The present study aimed to determine common early symptoms associated with lower threshold Pb poisoning among roadside and organized panel beaters in Enugu Metropolis, Nigeria.
This was a comparative cross-sectional study of 428 panel beaters in Enugu metropolis. A multi-stage sampling method was used to select 214 respondents each from the roadside and organized sectors. A semi-structured interviewer-administered questionnaire was used for data collection. Samples were collected under aseptic procedures. Blood Pb samples were extracted using the conventional wet acid digestion method and analyzed using a flame atomic absorption spectrometer (wavelength 283.3 nm). Comparative analysis was performed using the chi – square and Mann-Whitney U test. Statistical significance was set at P < 0.05.

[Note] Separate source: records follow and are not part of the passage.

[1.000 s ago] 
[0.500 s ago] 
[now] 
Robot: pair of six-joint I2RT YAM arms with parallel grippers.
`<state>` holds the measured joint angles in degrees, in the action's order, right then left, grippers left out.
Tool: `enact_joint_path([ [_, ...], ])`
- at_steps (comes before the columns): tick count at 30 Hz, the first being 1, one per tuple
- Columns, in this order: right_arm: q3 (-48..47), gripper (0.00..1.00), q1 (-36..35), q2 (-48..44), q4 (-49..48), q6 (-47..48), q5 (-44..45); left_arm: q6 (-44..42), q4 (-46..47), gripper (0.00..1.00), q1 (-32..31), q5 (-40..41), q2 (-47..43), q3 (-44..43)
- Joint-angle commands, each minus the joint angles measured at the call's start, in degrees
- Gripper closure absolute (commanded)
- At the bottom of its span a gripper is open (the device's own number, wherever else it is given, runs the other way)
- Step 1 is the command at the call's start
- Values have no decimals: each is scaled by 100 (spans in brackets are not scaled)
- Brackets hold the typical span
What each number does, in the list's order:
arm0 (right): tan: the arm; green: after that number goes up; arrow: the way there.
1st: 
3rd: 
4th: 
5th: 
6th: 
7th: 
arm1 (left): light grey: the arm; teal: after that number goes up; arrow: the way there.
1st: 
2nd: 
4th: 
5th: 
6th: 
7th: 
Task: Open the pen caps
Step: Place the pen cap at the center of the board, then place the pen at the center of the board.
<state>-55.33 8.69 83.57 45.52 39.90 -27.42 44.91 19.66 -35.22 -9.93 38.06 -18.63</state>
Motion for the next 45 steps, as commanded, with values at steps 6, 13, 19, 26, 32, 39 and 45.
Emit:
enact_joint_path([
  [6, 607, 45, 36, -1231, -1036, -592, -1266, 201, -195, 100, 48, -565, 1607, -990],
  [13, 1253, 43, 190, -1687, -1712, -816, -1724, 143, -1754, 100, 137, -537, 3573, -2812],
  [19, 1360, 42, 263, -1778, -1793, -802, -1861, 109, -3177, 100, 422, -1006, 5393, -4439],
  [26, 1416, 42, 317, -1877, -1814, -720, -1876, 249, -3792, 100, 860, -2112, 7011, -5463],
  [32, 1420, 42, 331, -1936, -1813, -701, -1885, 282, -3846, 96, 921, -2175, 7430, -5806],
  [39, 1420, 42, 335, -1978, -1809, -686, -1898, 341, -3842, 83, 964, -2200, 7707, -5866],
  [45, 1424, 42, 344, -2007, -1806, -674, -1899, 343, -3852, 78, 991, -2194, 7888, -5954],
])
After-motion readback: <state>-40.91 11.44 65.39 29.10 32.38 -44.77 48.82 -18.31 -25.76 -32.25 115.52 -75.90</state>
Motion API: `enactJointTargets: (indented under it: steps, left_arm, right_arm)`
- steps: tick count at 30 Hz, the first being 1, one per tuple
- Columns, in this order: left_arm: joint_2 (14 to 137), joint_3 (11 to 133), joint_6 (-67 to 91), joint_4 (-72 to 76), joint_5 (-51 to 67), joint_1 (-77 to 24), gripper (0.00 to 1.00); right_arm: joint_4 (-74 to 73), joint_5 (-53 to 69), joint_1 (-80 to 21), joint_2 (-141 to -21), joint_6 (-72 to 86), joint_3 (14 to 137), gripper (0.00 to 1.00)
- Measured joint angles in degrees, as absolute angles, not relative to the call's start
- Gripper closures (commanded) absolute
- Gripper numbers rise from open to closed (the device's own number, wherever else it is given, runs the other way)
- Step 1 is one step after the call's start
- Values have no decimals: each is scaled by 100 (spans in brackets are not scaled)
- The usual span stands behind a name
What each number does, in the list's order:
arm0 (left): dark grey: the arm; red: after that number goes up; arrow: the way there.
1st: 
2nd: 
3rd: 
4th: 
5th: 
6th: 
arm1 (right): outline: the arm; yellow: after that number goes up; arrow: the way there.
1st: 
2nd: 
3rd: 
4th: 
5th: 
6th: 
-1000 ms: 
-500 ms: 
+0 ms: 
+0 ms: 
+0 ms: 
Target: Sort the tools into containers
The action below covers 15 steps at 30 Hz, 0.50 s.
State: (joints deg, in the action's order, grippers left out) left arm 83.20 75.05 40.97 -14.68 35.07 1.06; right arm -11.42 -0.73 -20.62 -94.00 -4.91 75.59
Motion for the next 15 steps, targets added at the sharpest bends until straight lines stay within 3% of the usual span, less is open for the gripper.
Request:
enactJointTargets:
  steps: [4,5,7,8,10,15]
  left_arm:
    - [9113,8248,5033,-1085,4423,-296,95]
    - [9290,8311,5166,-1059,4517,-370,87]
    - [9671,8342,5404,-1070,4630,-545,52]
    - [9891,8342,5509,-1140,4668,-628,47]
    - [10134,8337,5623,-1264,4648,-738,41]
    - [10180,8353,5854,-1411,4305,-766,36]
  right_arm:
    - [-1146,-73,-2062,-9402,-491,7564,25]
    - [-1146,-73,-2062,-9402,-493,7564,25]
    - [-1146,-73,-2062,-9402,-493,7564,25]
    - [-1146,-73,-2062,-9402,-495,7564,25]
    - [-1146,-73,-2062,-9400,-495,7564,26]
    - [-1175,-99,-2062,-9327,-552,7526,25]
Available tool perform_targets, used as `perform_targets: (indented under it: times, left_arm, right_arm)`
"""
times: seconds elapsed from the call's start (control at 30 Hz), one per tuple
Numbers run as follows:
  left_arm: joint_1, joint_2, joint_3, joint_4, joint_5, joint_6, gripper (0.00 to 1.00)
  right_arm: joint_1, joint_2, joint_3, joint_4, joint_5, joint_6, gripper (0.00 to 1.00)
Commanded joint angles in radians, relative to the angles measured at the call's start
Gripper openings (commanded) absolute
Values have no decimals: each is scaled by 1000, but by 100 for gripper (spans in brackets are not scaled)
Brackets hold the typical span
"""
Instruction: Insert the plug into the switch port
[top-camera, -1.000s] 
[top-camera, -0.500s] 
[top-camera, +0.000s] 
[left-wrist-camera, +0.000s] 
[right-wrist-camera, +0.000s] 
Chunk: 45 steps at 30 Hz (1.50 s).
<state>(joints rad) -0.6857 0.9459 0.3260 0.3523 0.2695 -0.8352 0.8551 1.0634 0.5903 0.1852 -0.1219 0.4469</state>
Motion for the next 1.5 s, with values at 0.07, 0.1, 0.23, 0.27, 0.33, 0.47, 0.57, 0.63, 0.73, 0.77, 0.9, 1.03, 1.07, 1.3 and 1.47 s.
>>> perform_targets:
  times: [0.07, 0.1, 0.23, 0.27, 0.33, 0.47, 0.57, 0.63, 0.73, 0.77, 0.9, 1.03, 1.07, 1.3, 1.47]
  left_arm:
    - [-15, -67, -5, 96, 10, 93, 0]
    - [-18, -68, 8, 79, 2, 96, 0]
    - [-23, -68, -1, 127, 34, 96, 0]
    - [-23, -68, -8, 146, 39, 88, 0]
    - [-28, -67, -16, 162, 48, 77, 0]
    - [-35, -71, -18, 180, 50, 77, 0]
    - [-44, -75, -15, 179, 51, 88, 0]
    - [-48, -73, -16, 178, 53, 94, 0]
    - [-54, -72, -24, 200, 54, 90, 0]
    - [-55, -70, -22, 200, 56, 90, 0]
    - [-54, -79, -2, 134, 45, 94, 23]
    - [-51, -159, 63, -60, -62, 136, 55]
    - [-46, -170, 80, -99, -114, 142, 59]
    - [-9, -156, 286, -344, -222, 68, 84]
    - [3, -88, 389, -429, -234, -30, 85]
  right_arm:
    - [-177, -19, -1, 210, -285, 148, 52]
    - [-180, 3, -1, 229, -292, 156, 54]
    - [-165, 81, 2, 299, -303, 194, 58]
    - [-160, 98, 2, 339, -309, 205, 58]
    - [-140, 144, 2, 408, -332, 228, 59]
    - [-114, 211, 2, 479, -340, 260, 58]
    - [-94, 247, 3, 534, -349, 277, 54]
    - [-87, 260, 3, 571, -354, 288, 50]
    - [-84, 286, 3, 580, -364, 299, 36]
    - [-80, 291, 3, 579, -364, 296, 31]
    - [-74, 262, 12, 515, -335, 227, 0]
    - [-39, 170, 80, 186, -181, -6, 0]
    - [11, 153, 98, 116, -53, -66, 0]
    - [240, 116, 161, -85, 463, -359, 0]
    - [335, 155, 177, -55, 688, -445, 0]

Median Pb levels were 3.0 ug/dL and 16.0 ug/dL among roadside and organized panel beaters, respectively, with a significant difference. Numbness of limbs (P = 0.010) and fatigue (χ2 = 5.294, P = 0.023) were found to be associated with roadside panel beaters, while weakness (χ2 = 6.185, P = 0.019) and fatigue (χ2 = 4.206, P = 0.046) were associated with organized panel beaters.
Nonspecific constitutional symptoms were common early symptoms of Pb poisoning irrespective of workplace occupational practices. These symptoms will help in early detection and control of occupational lead exposures.
Ethics approval was obtained from the Health Research Ethics Committee of the University of Nigeria Teaching Hospital, Ituku Ozalla, Enugu.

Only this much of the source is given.